__WORK REQUEST__: Reproduce the listing below exactly, from its first line down to and including the line with "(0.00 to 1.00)".

---------- COLLECTED DATA ----------

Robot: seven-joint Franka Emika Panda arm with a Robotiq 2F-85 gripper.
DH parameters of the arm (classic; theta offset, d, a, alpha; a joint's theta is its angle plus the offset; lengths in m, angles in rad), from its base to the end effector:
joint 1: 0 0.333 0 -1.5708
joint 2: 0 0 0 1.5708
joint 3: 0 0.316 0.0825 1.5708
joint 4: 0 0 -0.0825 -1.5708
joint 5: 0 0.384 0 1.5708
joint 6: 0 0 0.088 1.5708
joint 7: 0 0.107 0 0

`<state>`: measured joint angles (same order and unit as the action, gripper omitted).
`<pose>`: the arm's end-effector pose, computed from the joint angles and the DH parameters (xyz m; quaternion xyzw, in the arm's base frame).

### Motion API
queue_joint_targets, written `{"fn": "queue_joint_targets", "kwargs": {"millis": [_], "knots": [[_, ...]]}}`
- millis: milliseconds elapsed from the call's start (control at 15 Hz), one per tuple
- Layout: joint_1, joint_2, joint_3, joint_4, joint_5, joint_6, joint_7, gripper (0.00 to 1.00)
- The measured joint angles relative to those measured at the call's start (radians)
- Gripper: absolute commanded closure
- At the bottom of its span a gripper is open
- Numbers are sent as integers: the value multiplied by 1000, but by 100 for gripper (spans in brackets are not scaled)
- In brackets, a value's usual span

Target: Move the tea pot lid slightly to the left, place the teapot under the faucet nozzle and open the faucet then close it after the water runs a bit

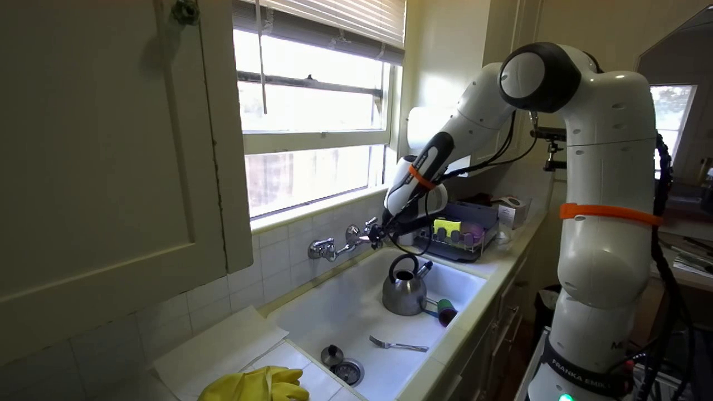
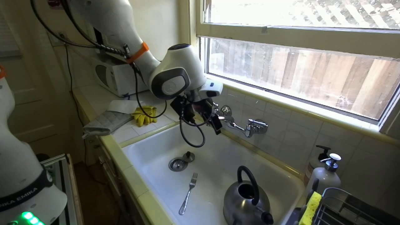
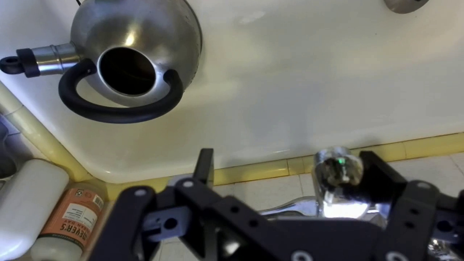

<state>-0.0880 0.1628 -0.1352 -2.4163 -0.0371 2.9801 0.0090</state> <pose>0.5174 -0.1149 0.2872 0.9753 -0.0932 0.1967 0.0383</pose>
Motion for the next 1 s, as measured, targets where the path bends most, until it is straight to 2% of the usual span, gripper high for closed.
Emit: {"fn": "queue_joint_targets", "kwargs": {"millis": [333,533,800,1000], "knots": [[-30,-104,14,-138,61,113,-37,0],[-66,-163,-25,-190,82,122,-19,0],[-121,-178,-82,-193,115,116,33,0],[-133,-130,-91,-150,143,72,87,0]]}}
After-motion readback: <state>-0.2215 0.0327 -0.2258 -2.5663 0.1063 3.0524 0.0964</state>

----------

__RESULT FOR THIS TASK__:
Robot: seven-joint Franka Emika Panda arm with a Robotiq 2F-85 gripper.
DH parameters of the arm (classic; theta offset, d, a, alpha; a joint's theta is its angle plus the offset; lengths in m, angles in rad), from its base to the end effector:
joint 1: 0 0.333 0 -1.5708
joint 2: 0 0 0 1.5708
joint 3: 0 0.316 0.0825 1.5708
joint 4: 0 0 -0.0825 -1.5708
joint 5: 0 0.384 0 1.5708
joint 6: 0 0 0.088 1.5708
joint 7: 0 0.107 0 0

`<state>`: measured joint angles (same order and unit as the action, gripper omitted).
`<pose>`: the arm's end-effector pose, computed from the joint angles and the DH parameters (xyz m; quaternion xyzw, in the arm's base frame).

### Motion API
queue_joint_targets, written `{"fn": "queue_joint_targets", "kwargs": {"millis": [_], "knots": [[_, ...]]}}`
- millis: milliseconds elapsed from the call's start (control at 15 Hz), one per tuple
- Layout: joint_1, joint_2, joint_3, joint_4, joint_5, joint_6, joint_7, gripper (0.00 to 1.00)

That was the complete answer.